De même que la Révélation chrétienne a provoqué la théologie à distinguer la pluralité catégoriale de la pluralité transcendantale et la relatio catégoriale de la relatio transcendantale – ou plutôt à élargir analogiquement l’usage des concepts de pluralité et de relation –, de même invite-t-elle à transférer l’amour du seul registre catégorial au registre transcendantal.

4) Conclusion

Cette intervention s’est proposée de montrer que l’amour peut se prédiquer de la relation entre l’âme et le corps de l’homme en un sens non pas seulement figuré mais propre.
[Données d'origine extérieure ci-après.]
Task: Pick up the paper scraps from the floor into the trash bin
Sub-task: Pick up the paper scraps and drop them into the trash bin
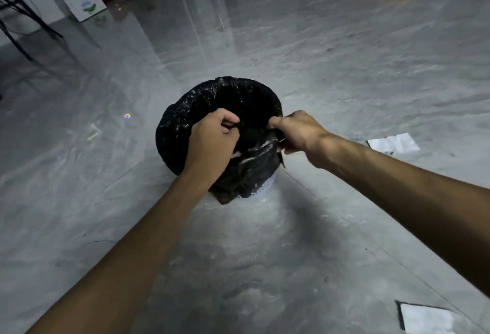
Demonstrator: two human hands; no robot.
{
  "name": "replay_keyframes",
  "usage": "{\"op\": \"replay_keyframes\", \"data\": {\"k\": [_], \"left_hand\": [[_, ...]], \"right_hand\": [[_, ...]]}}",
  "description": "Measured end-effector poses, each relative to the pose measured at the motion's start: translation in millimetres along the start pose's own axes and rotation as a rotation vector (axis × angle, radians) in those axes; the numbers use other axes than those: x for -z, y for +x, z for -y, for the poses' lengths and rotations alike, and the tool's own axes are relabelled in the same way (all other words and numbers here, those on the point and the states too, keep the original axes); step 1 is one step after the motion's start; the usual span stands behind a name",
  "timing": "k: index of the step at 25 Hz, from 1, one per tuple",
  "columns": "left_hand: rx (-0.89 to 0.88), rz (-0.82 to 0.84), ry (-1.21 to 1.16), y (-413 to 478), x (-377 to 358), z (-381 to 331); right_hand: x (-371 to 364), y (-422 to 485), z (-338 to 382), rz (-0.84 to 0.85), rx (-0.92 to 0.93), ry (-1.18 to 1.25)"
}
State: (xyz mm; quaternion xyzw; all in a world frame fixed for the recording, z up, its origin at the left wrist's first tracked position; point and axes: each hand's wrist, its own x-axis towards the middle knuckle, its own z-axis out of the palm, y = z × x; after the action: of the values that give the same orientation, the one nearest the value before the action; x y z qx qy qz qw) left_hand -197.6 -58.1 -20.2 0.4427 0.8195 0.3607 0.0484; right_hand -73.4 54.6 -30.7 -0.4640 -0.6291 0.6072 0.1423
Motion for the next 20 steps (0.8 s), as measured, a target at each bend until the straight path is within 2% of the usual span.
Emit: {"op": "replay_keyframes", "data": {"k": [6, 9, 12, 16, 20], "left_hand": [[-0.171, 0.182, 0.037, -22, -43, -63], [-0.217, 0.288, 0.048, -36, -62, -99], [-0.264, 0.326, -0.006, -48, -76, -130], [-0.388, 0.369, -0.203, -58, -118, -190], [-0.262, 0.639, -0.107, -66, -197, -220]], "right_hand": [[100, -74, -53, 0.035, -0.018, 0.002], [123, -102, -72, 0.034, -0.033, 0.073], [146, -116, -86, 0.049, -0.034, 0.068], [221, -136, -137, -0.158, -0.113, -0.054], [288, -144, -215, -0.378, -0.225, -0.415]]}}
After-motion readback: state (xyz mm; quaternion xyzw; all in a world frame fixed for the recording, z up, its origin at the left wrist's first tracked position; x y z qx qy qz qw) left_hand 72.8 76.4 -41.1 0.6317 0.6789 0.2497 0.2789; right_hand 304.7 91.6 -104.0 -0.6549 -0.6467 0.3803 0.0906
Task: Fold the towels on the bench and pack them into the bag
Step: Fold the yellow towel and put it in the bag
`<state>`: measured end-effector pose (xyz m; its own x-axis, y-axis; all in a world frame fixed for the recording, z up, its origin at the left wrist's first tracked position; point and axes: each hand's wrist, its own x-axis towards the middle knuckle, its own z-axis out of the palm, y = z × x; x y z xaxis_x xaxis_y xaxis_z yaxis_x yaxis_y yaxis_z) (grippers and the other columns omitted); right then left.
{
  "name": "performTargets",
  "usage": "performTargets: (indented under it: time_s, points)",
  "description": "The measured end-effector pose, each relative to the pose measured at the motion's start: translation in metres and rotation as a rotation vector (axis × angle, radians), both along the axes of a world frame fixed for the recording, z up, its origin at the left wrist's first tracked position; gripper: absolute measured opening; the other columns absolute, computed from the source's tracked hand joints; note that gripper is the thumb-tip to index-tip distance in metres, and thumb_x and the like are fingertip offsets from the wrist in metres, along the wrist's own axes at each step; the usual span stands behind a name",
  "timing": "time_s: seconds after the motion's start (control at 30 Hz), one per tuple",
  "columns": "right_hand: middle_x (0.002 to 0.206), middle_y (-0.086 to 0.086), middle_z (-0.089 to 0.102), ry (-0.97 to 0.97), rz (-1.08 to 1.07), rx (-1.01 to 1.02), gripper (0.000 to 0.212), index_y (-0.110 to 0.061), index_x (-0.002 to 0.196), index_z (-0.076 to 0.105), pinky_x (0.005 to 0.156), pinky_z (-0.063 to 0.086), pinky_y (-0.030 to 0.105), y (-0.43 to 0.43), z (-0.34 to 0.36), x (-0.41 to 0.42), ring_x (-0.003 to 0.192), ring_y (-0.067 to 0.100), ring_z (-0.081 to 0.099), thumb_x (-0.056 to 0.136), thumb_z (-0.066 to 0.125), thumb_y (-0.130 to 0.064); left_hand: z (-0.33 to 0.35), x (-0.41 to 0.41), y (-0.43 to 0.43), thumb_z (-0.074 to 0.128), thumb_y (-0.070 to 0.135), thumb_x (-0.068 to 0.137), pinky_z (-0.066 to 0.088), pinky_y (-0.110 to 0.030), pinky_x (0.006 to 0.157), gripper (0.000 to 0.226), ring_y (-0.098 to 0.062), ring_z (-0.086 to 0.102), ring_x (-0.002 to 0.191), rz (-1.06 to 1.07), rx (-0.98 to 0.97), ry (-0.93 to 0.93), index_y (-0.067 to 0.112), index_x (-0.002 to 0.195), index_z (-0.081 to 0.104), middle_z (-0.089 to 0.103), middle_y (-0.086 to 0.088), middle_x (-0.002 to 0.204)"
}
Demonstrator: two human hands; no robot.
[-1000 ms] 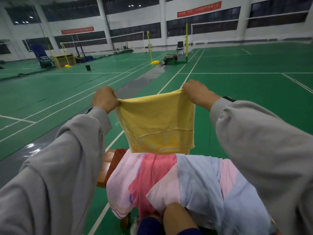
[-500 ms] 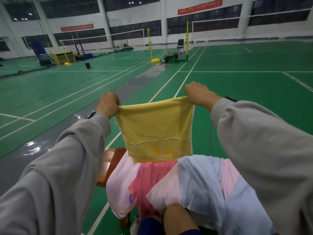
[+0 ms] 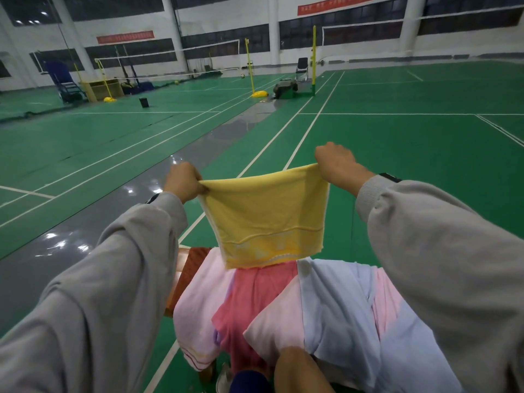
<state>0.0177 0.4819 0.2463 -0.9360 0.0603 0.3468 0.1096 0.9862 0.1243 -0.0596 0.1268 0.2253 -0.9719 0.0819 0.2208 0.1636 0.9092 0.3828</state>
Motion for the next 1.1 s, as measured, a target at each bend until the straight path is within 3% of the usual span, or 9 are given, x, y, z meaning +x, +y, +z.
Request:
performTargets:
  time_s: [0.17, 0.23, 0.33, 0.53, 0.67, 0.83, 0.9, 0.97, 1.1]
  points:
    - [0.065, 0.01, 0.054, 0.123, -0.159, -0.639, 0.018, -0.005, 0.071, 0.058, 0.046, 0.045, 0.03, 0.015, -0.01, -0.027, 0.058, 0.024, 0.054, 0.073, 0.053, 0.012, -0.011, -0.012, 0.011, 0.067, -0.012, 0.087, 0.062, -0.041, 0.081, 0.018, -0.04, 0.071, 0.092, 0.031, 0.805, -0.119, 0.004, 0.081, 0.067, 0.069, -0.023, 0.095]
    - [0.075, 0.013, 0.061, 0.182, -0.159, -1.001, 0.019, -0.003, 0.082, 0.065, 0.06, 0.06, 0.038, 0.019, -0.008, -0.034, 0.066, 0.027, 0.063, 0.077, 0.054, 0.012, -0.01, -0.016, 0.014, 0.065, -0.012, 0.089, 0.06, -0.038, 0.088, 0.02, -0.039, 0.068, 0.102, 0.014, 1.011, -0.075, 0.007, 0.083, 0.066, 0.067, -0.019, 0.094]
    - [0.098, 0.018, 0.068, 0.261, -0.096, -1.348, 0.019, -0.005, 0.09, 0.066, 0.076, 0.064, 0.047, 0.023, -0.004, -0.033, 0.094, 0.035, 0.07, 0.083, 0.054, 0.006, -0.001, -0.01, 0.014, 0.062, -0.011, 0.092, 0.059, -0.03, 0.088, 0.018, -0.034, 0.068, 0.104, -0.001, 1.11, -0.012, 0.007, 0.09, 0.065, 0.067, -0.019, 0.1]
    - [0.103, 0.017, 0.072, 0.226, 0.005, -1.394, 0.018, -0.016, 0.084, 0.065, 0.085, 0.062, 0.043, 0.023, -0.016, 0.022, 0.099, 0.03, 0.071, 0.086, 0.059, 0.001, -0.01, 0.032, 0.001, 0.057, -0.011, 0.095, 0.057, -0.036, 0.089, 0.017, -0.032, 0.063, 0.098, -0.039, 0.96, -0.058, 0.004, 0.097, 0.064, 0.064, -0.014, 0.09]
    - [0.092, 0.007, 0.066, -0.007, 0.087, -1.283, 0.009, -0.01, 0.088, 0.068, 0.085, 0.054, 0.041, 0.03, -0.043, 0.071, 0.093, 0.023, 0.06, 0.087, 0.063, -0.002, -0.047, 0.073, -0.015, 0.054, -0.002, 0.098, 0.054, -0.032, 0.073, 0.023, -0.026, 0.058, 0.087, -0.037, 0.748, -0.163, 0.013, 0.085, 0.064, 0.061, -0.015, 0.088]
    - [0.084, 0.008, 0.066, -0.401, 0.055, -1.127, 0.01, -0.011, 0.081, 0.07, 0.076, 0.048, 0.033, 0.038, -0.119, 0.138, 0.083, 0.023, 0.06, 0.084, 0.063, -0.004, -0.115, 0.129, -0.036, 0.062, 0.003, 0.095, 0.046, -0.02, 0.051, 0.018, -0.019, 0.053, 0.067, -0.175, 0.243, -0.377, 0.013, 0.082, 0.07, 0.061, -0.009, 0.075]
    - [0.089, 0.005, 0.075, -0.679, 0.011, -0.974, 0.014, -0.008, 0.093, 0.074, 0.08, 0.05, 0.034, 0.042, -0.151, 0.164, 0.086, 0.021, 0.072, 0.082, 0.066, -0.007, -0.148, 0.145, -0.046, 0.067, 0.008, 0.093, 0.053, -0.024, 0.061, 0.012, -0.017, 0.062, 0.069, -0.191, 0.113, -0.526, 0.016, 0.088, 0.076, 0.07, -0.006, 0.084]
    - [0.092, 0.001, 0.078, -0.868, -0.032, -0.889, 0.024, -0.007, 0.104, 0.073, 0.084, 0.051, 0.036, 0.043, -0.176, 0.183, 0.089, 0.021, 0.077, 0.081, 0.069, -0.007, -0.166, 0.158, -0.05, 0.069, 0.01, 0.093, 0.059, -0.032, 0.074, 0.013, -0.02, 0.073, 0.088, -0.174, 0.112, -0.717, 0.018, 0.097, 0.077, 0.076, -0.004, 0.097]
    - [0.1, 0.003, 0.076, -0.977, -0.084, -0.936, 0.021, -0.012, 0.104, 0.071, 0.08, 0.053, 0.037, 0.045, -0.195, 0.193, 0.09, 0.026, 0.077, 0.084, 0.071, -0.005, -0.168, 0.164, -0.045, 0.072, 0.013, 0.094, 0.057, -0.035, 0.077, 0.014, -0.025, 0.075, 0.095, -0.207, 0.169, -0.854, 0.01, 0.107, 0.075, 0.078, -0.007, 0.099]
Un ensemble de huit apories ont en creux dessiné un cahier des charges : montrer le gain apporté par la réinterprétation amative. La détermination a tenté de relever le défi : loin de se payer au prix fort que serait l’effacement des catégories métaphysiques traditionnelles, la relecture en clé d’amour les enrichit. Autrement dit, nous avons opté pour une perspective intégrative contre une perspective exclusive [123]. Pour cela, il a été nécessaire d’élaborer une conception de l’amour comme autocommunication et réarticuler, selon la dynamique ternaire du don, non seulement l’amour entitatif (de l’âme se communiquant vitalement au corps qui la reçoit et l’attend) et l’amour opératif (surtout l’agapè), mais, en amont, l’amour originaire de Dieu qui, tout en demeurant transcendant et extérieur, s’immanentise en devenant le surcentre de l’âme. Différentes hypothèses heuristiques ont été formulées chemin faisant ; elles demandent d’être approfondies, voire d’être validées (ou non). Enfin, la réponse aux objections a notamment invité à étendre l’amour non seulement aux êtres non raisonnables, mais aux co-principes internes constituant toute créature, donc à dilater et transfigurer l’amour en passio entis.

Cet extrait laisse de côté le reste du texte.